Is the current generation/class of Canada’s top women middle and long distance runners the best ever? Even dropping down to the 400m - from the 400m - the Marathon is this the deepest ever?
At last summer’s Olympic Games with the exception of the 10000m, as a country we qualified 3 women in every event from the 400m to the Marathon. In fact, it was a bit of a battle to get those spots in some of the events!
Arguably, yes, but we’d have to do an even-by-event comparison with the 80s, which I think still leads. From Angela Bailey to Silvia Ruegger, and with Lynn Williams in between, we had pretty much every event covered. Even someone like Sue Lee, whom many would be inclined to forget after all these years, was 8th in the 10k final at Seoul!
Those were true superstars from the 1980’s. But don’t seem to recall there being the depth that we have right now in each event. With battles to make spots well beyond the standards in some cases for that Tokyo team.
To be sure, we’d need someone with an interest in looking closely at the comparative numbers, but there was very good depth across the board in the '80s. It’s just we’ve forgotten a lot of the names. For example, there was another Canadian women-- Carole Roulliard-- only a few seconds back of Sue in Seoul that year (also under the then Canadian record). How many people would recall THAT name? And even comparing high profile athletes, Lynn Williams was very much the GDS of the '80s. In terms of global performance, there is really no difference between them (although GDS still has quite a few years in which to further distinguish herself).

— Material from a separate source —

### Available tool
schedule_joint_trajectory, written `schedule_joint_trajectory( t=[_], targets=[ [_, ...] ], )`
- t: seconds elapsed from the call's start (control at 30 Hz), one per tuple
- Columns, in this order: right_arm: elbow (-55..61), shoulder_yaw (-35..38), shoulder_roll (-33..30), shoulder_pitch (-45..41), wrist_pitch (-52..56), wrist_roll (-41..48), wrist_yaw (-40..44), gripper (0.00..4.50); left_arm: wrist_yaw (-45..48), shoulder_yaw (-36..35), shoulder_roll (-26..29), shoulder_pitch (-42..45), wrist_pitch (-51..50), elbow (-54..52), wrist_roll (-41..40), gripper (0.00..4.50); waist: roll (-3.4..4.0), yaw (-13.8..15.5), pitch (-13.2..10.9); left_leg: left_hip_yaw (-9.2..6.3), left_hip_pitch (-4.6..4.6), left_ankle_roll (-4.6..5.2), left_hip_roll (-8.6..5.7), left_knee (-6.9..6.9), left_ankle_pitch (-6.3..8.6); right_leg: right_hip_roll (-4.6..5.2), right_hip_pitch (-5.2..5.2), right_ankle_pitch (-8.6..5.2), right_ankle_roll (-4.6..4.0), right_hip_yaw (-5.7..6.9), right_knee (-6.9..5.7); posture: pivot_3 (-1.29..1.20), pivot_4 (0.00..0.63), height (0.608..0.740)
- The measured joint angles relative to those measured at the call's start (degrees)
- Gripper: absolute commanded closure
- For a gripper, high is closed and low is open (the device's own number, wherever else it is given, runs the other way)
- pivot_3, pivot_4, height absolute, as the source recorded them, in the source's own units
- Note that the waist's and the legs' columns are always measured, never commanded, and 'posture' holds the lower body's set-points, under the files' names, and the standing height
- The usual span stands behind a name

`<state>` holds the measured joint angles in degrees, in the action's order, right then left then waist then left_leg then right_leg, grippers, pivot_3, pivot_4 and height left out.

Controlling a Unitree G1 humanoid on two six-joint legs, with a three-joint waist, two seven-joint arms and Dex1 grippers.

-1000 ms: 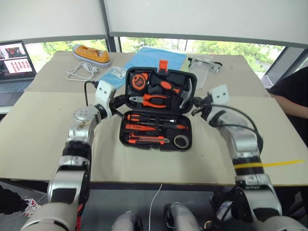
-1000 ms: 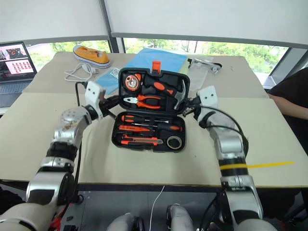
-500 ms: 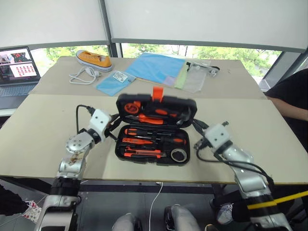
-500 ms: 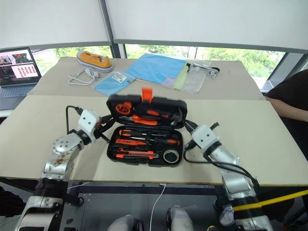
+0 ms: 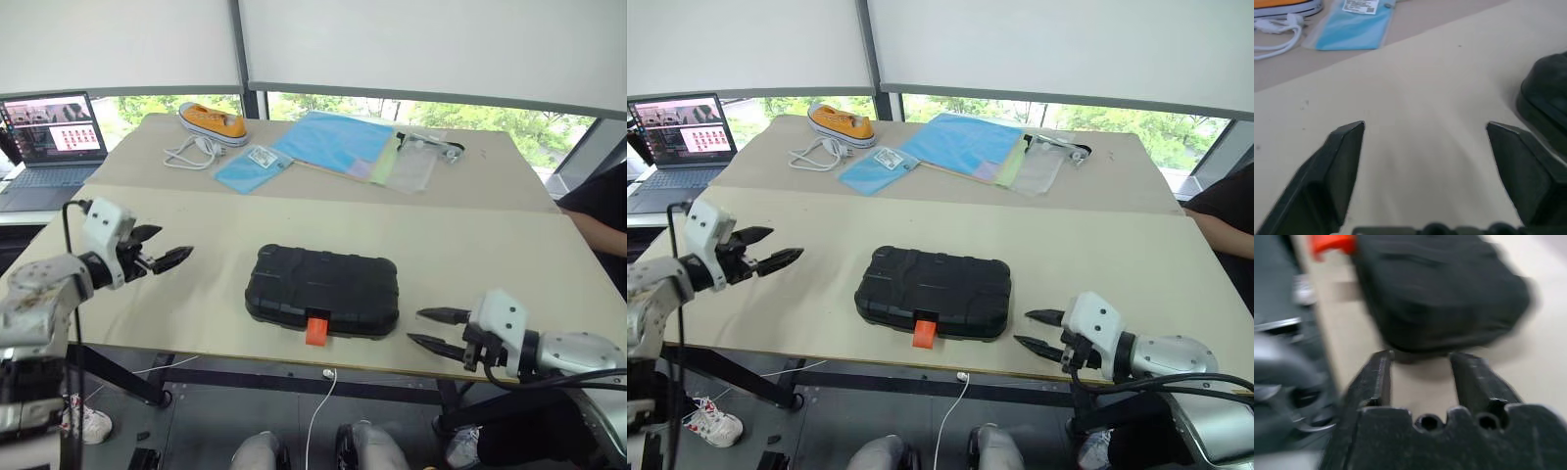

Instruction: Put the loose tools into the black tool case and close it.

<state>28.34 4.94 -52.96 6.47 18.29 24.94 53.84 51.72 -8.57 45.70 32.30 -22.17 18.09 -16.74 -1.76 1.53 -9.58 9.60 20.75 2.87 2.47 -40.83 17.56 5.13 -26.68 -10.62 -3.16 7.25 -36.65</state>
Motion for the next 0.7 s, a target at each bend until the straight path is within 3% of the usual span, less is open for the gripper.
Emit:
schedule_joint_trajectory(
  t=[0.1, 0.23, 0.27, 0.5, 0.7],
  targets=[
    [0.72, -3.75, -0.63, -1.4, 0.94, -0.26, 2.84, 4.48, 2.8, 6.93, -4.3, 8.41, 7.54, 9.32, 4.97, 2.73, -0.02, 0.07, 0.01, 0.03, 0.32, 0.12, -0.1, -0.12, 0.04, -0.02, -0.15, 0.0, -0.06, -0.04, 0.08, 0.0, 0.15, 0.718],
    [0.8, -8.99, -0.32, -5.0, 0.89, -3.03, 4.26, 4.5, 5.53, 13.87, -11.29, 18.33, 17.48, 22.43, 10.91, 4.28, -0.08, -0.15, -0.01, 0.05, 0.57, 0.3, -0.51, -0.37, 0.12, 0.01, -0.28, 0.08, -0.18, -0.03, 0.05, 0.0, 0.15, 0.718],
    [0.72, -10.33, 0.02, -5.87, 0.9, -3.76, 4.77, 4.5, 6.95, 15.6, -13.33, 21.24, 21.4, 26.72, 12.49, 4.42, -0.1, -0.31, -0.02, 0.06, 0.61, 0.38, -0.52, -0.42, 0.17, 0.04, -0.29, 0.09, -0.16, -0.03, 0.07, 0.0, 0.15, 0.718],
    [-1.6, -14.15, 4.63, -13.24, 2.77, -8.57, 0.77, 4.5, 6.81, 21.31, -19.59, 30.47, 34.71, 42.47, 21.31, 4.42, -0.21, -1.16, -0.08, 0.04, 0.68, 0.43, -0.52, -0.46, 0.2, 0.16, -0.27, 0.02, 0.3, -0.06, 0.28, 0.0, 0.15, 0.718],
    [-12.94, -12.65, 8.35, -19.64, 3.38, -15.45, -8.22, 4.5, 25.68, 21.9, -16.66, 27.75, 35.81, 37.74, 19.35, 4.42, -0.25, -1.75, -0.11, 0.06, 0.74, 0.42, -0.46, -0.86, 0.21, 0.27, -0.37, -0.02, 0.29, -0.09, -0.19, 0.0, 0.15, 0.718]
  ],
)
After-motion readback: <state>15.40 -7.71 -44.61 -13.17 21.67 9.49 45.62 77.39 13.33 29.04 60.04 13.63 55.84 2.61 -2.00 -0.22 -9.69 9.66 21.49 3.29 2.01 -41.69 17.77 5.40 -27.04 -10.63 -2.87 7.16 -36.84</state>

I remember the name… because she beat me in the first road race I ever ran. The memory is a little hazy, but I think it was the 1992 Longboat 10K. I would have been 16, and the reigning OFSAA Junior XC champion, but she smoked me. I think Clive Hamilton won the men’s race.
Anyway, as to the actual question, it’s an interesting one. I don’t know the answer, but two points:
You need some specific parameters for an apples-to-apples comparison. If you take “currently active female middle-distance runners” and compare them to “lifetime bests from female middle-distance runners who were active at some point in the 1980s,” you’re not going to get an accurate picture. It would be interesting to tally the number of, say, top-10 and top-50 end-of-year rankings from 2021 and from any given year from the 1980s. I do have the impression that the 1980s were remarkable deep on the women’s side.
The other tricky thing is whether you’re asking “best relative to their peers” or “best relative to some hypothetical absolute standard.” In the former case, you’re interested in rankings and Olympic finishes and so on. That’s pretty straightforward (although it’s skewed by, say, rampant drug use in the 1980s, and by dramatically different Canadian Olympic standards from cycle to cycle). In the latter case, you’re asking who would win if you had a time machine and staged a race where everyone was racing in the same equipment on the same surface. Right now, based on the times we’ve been seeing recently, I have no idea how to make those comparisons!
Full agreement, Hutch, re: the need to find a useful metric-- and the difficulty in doing so. While it was the furthest thing from systematic or scientific, my general sense when going through the events from 100m to the marathon was that we seem to have had just as many women “in the mix” (i.e. capable of making an major semi-final or final) then as now. And, I was trying exclude the obvious-- indeed, proven-- dopers from the Francis circle. If there is a difference between then and now based on this rough metric, I’m betting it would be pretty marginal. And one thing that’s beyond dispute, I think, is that the two best eras for Canadian women’s Athletics are the 80s and the current one (2016-present). That said, I would welcome someone more willing to dig into the performance data than I am to dispute it!